Is Britain guilty of systemic torture in Iraq?
In the Lebanese capital of Beirut, far from the theatre of war in Iraq and his office in Birmingham, one of Britain’s leading civil rights lawyers has gathered some of the most damning allegations ever levelled against this country’s armed forces – certainly since the worst days of Northern Ireland’s Troubles.
As Britain’s invasion of Iraq approaches its 10th anniversary in March, Phil Shiner – who founded the Public Interest Lawyers group – and members of his team have held face-to-face meetings with survivors of alleged abuse and torture by British soldiers and intelligence officers and with relatives of those unlawfully killed during and after the war that defined the premiership of Tony Blair.
The statements – 180 of them, with 871 to follow – go before a judicial review hearing at the high court in London next week in a claim seeking to demonstrate that Britain broke international laws of war by pursuing a policy of systematic torture.
The testimony is shocking, such as from “Khalid”, a detained Iraqi civilian: “[A British soldier] then grabbed my penis and dragged me around the floor while holding it. He also made me squat up and down whilst naked and inserted his finger into my anus. I would have preferred to have been killed than subjected to this.”

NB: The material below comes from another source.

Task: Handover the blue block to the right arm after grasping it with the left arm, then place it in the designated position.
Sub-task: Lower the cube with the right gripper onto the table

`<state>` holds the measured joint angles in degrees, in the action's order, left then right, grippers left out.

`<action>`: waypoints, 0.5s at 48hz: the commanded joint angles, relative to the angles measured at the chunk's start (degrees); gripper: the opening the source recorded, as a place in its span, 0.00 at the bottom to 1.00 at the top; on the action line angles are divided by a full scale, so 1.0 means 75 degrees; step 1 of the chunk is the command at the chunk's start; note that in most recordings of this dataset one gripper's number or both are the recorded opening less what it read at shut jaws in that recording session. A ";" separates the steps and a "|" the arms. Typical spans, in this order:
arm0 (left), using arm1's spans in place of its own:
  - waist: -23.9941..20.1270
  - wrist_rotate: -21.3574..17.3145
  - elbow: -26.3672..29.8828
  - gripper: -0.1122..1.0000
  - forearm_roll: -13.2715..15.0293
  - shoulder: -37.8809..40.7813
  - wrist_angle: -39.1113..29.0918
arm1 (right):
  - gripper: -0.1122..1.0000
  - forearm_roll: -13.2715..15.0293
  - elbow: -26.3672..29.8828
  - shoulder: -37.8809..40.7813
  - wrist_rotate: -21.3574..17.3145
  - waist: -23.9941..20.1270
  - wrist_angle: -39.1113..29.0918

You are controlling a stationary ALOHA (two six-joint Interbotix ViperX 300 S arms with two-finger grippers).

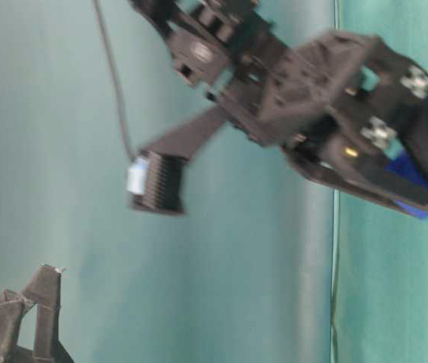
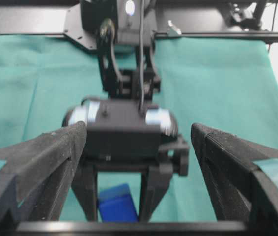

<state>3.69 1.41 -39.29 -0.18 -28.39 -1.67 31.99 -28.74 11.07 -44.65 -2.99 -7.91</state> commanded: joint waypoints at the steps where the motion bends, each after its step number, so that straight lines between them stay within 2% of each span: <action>1: 0.0023 0.0012 0.0152 1.00 0.0000 -0.0035 0.0047 | 0.66 -0.0012 0.0316 0.0152 -0.0012 0.0082 0.0141; 12: 0.0023 0.0023 0.0152 1.00 0.0012 -0.0035 0.0047 | 0.66 -0.0012 0.0480 0.0598 -0.0012 0.0164 0.0164; 24: 0.0012 0.0023 0.0152 1.00 0.0000 -0.0035 0.0070 | 0.66 0.0000 0.0434 0.0633 0.0012 0.0164 0.0117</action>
<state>3.69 1.58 -39.20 -0.18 -28.39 -1.58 32.08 -26.46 16.79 -44.65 -1.85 -7.12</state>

A prisoner called Halim claims he was told: “Fuck you and fuck Islam!” by a soldier who then “opened the belt of my trousers and said ‘now jiggy jiggy’. The soldier put his boot in my chest and pulled my trousers down … The soldier put his foot on my chest … lifted me in the air and turned me on to my front … He started rubbing his penis on my back while the other soldiers watched. I felt him ejaculate on my back … I was so upset but he spat in my face. He kicked me and started slapping me.”
A man called “Asif” claims that when soldiers came to arrest his elderly father, he said: “So you are the British people?” He testifies that the soldiers paralysed the old man with the blow of a rifle butt and stamped on Asif’s young son’s head when the boy tried to help his grandfather. “What I know of the British people is the opposite of what you are doing,” said Asif.
And so it goes on, witness after witness, in papers and videos before the court on 29 January, calling for a public inquiry into what is presented as an orgy of sadism, outlawed interrogation methods and unlawful killings by soldiers and intelligence officers against Iraqi civilians and prisoners of war between 2003 and 2008. Iraqi soldiers who surrendered – supposedly protected by the Geneva Conventions – allege that they were forced to sit for hours in harsh sun, kicked, beaten and photographed going to the toilet.
Civilians say they were subjected to hooding, beating, threats of rape and execution, forced nakedness and maintaining stress positions, violence against wives and children, ritual humiliation. And they claim that others, like Baha Mousa, were beaten to death. They say walls of noise were used to drive the prisoners mad and cover the sounds of abuse and pain.
The British government will argue in court that this apparent litany of abuse by troops it sent to “liberate” the Iraqis does not warrant a public inquiry, since it was not “systemic”.
But the high court will be asked to rule that this position is untenable given the weight and range of the allegations. Shiner and lawyers for the families of those killed and survivors of the abuse say the inquiry is a fundamental requirement of articles 2 and 3 of the European Convention on Human Rights, on the right to life and prohibition of torture.
According to Shiner and his supporters, the decision of the high court will signal whether, 10 years after the invasion, Britain is prepared to reckon with its own legacy in Iraq.
“This is the crucial moment of decision,” says Professor Andrew Williams, author of a book on the most infamous single case to date, the torture to death in custody of an innocent hotel receptionist, Baha Mousa. “This is our last chance to get to the truth and find out what went on. It’s the last chance to see who is responsible.”
The legal issue at stake is whether the other abuses were isolated incidents of which commanders were unaware, as the government insists, or systemic and authorised as policy. With these cases comes the contention that the violations were systemic and thereby illegal – with responsibility reaching senior command level – which would put the state in breach of international law and necessitate an independent public inquiry. The victims’ claim before the court says: “No Iraqi appeared to be exempt from ill-treatment from arrest onwards.”
The MoD says the Baha Mousa inquiry, which investigated the killing of Mr Mousa and torture of several other civilians, dealt with any general problems of detention and interrogation. That inquiry reported last year and condemned the use of hooding and stress positions, supposedly outlawed by the UK government in the 1970s.
The MoD also points to its own Iraq Historic Allegations Team, established in 2010, which it says is a sufficient response to the allegations. The team was made up of Royal Military Police officers appointed to internally investigate unlawful killing and torture. But the appeal court ruled in November 2011 that the RMP had been “substantially compromised”, its members having been involved in the system of detention itself.
Williams’s book, A Very British Killing: the Death of Baha Mousa, details the killing and flawed investigation and prosecutions which followed, and exposes what he calls “a culture of callous indifference that infected a whole battalion and permeated far up the command chain, both military and governmental. What happened to Baha Mousa, and how the army and the government responded to his death, is emblematic of a whole system in operation.”